OK. I installed ubuntu 8.10-server on my 64-bit test machine, and then proved all I needed to do was replace the stupid ethernet cable.

But I reproduced this. It seems only a bug that will bite on a 64-bit machine (so far), but it may be just an artifact of the way the machines handle things.

I also notice that it sometimes you'll crash on startup, sometimes on an ael reload, and sometimes, not at all. When it crashes, it's choking on a bad pointer to the args of the Dial command on line 27 (ext. 100).

I've also seen it die at other points.

I also note that if you start trunk with 'asterisk -cgvvvvvvvvvvvvvvvvW' instead of just 'asterisk -cgvvvvvvvvvvvvvvvv', that will prevent the crash for some very strange reason.

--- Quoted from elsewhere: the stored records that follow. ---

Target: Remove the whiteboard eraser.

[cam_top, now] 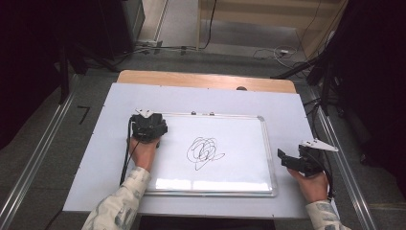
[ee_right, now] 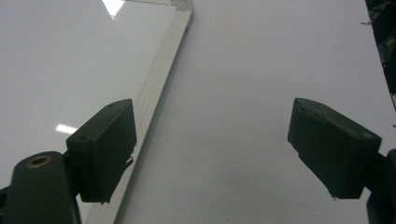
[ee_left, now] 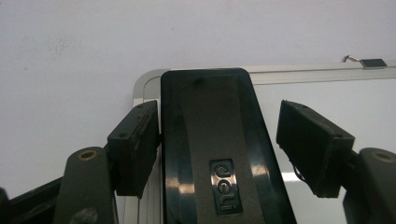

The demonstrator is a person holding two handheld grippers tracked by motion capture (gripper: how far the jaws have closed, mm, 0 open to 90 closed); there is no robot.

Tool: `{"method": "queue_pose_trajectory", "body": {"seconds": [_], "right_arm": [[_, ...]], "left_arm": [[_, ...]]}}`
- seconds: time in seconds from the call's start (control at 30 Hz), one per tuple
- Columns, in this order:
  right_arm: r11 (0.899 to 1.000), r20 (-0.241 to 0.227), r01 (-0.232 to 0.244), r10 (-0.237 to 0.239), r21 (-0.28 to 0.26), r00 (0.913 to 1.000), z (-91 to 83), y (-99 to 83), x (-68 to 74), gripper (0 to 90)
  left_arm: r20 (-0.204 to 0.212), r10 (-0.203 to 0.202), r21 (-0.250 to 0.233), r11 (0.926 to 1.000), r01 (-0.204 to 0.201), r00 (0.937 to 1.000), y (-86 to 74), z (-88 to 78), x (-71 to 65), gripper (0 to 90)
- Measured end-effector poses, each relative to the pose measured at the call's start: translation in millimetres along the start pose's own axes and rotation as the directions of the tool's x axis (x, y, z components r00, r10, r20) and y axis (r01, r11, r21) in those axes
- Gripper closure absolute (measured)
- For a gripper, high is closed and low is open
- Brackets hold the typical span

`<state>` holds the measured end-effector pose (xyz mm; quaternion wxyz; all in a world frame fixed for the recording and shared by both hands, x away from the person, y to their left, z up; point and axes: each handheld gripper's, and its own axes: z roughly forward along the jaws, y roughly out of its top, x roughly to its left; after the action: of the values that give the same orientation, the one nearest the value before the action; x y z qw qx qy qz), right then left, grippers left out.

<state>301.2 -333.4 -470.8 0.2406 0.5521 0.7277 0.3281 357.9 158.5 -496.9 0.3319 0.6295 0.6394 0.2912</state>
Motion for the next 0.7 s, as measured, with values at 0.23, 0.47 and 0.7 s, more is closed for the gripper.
{"method": "queue_pose_trajectory", "body": {"seconds": [0.23,0.47,0.7], "right_arm": [[1.0,-0.001,0.001,-0.001,0.0,1.0,-0.2,0.0,0.4,13.9],[1.0,0.0,0.002,-0.002,-0.001,1.0,-0.2,0.0,0.6,14.0],[1.0,0.002,0.003,-0.003,0.002,1.0,0.2,-0.1,0.5,14.0]], "left_arm": [[0.003,-0.004,0.02,0.9998,0.004,1.0,-1.2,3.1,-0.4,31.1],[-0.008,0.012,0.046,0.9989,-0.012,0.9999,-2.0,4.4,-2.1,33.7],[-0.013,0.004,0.042,0.9991,-0.003,0.9999,-1.9,5.0,-1.9,37.5]]}}
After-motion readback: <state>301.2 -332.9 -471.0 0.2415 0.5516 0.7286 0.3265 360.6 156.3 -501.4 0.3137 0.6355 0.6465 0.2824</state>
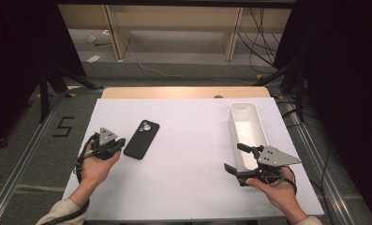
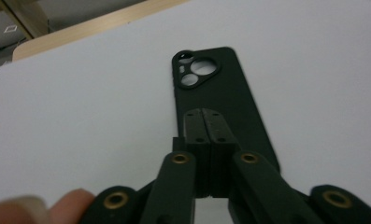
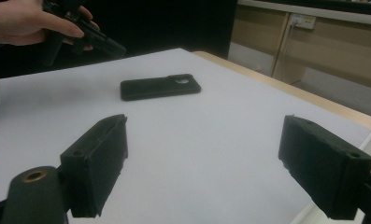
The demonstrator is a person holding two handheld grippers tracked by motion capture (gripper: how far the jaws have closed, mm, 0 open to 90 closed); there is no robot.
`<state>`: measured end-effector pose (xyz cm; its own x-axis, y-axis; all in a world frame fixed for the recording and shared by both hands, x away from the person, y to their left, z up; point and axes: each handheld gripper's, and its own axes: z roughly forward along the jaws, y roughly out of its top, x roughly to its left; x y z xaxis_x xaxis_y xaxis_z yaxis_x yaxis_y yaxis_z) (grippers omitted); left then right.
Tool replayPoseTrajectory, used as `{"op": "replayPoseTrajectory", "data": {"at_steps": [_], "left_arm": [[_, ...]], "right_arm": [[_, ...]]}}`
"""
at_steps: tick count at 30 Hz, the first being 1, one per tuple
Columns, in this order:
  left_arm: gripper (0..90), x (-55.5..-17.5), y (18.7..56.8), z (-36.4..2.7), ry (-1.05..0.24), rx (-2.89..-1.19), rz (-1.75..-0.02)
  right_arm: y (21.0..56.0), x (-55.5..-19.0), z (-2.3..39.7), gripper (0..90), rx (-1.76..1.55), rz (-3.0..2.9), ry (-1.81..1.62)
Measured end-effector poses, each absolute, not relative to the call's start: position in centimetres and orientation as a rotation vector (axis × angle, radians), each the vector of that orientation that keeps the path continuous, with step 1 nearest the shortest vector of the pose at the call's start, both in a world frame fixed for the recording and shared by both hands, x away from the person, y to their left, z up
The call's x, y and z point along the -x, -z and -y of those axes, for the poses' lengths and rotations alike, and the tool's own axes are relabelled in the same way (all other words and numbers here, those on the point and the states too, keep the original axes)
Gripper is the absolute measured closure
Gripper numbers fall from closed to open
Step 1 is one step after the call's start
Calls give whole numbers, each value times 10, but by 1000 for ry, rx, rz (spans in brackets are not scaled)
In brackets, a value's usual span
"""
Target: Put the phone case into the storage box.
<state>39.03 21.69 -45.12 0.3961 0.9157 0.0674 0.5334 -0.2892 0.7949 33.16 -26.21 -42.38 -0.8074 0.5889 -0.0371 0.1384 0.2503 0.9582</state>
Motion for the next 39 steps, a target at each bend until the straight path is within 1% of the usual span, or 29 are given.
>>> {"op": "replayPoseTrajectory", "data": {"at_steps": [6,13,16,21,39], "left_arm": [[898,-410,464,-219,-710,-2004,-1285],[899,-425,482,-227,-666,-2045,-1359],[898,-426,487,-228,-628,-2048,-1372],[898,-427,491,-226,-608,-2071,-1373],[898,-422,489,-213,-528,-2110,-1318]], "right_arm": [[425,-332,262,168,-666,-2137,-1578],[424,-332,263,169,-667,-2138,-1575],[424,-332,262,169,-664,-2138,-1576],[424,-332,263,169,-672,-2140,-1574],[424,-332,263,170,-672,-2139,-1568]]}}
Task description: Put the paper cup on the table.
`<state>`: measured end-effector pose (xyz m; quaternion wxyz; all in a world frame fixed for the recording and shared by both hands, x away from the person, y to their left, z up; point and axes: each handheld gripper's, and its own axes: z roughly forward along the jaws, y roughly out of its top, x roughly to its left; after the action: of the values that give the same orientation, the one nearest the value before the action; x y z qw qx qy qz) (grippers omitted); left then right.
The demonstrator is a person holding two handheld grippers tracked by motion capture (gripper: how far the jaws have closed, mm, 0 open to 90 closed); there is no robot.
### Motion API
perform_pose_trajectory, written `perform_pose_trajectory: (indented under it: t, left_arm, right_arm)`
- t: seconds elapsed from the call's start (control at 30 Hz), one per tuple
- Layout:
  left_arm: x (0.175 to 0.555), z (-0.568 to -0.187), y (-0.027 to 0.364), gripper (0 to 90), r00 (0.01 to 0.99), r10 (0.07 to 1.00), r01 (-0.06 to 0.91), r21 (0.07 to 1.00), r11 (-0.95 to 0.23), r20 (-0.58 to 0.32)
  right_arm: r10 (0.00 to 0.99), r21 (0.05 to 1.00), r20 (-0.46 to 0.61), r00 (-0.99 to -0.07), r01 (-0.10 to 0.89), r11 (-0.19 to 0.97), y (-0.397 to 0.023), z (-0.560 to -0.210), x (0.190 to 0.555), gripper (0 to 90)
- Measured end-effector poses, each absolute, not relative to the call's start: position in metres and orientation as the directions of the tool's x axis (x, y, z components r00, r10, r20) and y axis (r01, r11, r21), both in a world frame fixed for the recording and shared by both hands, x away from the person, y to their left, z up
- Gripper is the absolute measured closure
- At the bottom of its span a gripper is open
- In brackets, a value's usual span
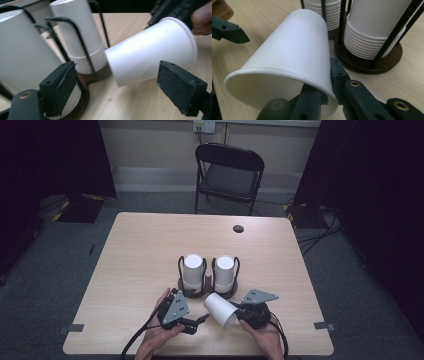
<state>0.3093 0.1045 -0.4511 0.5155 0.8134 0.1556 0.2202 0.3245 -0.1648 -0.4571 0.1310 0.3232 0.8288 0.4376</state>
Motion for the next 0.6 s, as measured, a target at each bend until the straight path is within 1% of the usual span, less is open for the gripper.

Valgrind doesn't find the problem. Instead, it is also useful in preventing the crash.

Using the debugger doesn't seem to prevent the crash tho.

And, at some point, the args to that dial command disappear in the pval tree...
or maybe, just the pointer to them.

This has very much the 'feel' of something walking over freed memory. That's why I tried valgrind...

more to come.

By: Steve Murphy (murf) 2008-12-09 08:18:50.000-0600

I've attached 14019.diff; please apply it to trunk, and verify that it prevents crashes.

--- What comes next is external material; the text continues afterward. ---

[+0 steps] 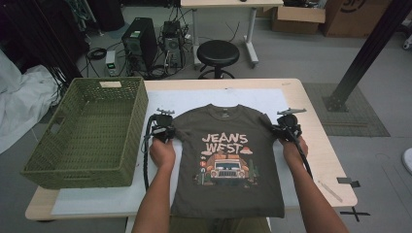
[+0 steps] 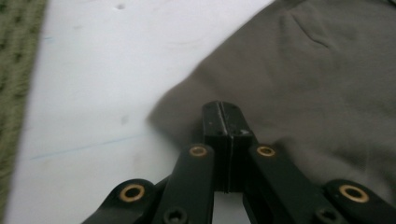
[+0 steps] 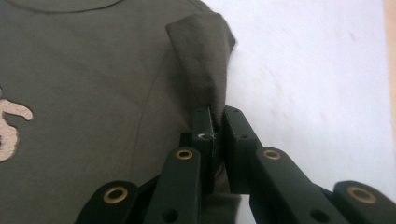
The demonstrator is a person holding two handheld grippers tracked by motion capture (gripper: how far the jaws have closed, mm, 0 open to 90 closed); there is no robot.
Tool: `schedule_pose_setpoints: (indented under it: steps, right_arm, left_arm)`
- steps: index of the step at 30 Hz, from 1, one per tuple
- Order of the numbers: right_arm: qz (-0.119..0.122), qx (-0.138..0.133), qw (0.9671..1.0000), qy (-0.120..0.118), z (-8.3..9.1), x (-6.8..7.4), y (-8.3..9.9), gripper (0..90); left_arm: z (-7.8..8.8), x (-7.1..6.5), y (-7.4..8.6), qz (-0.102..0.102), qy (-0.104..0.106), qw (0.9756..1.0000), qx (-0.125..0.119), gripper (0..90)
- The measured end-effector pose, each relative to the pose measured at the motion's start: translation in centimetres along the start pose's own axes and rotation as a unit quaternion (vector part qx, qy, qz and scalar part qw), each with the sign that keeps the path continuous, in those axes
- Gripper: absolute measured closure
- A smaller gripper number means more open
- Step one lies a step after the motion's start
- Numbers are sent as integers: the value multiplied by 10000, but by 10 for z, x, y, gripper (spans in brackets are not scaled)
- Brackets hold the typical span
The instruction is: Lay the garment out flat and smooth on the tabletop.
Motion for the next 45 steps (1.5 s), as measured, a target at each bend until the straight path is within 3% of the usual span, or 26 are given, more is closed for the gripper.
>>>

By: Christopher K. Johnson (ckjohnsonme) 2008-12-09 09:03:14.000-0600

I applied the patch, make, make install, and now starting asterisk succeeds quietly, and reloading ael produces warnings and errors, but informs me of the reload failure politely without segfault.

After I fixed the errors in extensions.ael so it would load, I reloaded ael 10 times without any segfault.

Thanks for the prompt resolution. I'm not familiar with the code, but from your patch it looks like some nasty memory stomping was precipitated by my configuration errors.
By: Digium Subversion (svnbot) 2008-12-09 10:32:08.000-0600

Repository: asterisk
Revision: 162013

U branches/1.4/include/asterisk/ael_structs.h
U branches/1.4/pbx/ael/ael.flex
U branches/1.4/pbx/ael/ael_lex.c
U branches/1.4/pbx/pbx_ael.c

------------------------------------------------------------------------
r162013 | murf | 2008-12-09 10:32:08 -0600 (Tue, 09 Dec 2008) | 45 lines

(closes issue ASTERISK-13165)
Reported by: ckjohnsonme
Patches:
14019.diff uploaded by murf (license 17)
Tested by: ckjohnsonme, murf

This crash was the result of a few small errors that
would combine in 64-bit land to result in a crash.

32-bit land might have seen these combine to mysteriously
drop the args to an application call, in certain
circumstances.

Also, in trying to find this bug, I spotted
a situation in the flex input, where, in passing
back a 'word' to the parser, it would allocate
a buffer larger than necessary. I changed the
usage in such situations, so that strdup was
not used, but rather, an ast_malloc, followed
by ast_copy_string.

I removed a field from the pval struct, in
u2, that was never getting used, and set in
one spot in the code. I believe it was an
artifact of a previous fix to make switch
cases work invisibly with extens.

And, for goto's I removed a '!' from
before a strcmp, that has been there
since the initial merging of AEL2, that
might prevent the proper target of a
goto from being found. This was pretty
harmless on its own, as it would just
louse up a consistency check for users.

Many thanks to ckjohnsonme for providing
a simplified and complete set of information
about the bug, that helped considerably in
finding and fixing the problem.

Now, to get aelparse up and running again
in trunk, and out of its "horribly broken" state,
so I can run the regression suite!

------------------------------------------------------------------------

http://svn.digium.com/view/asterisk?view=rev&revision=162013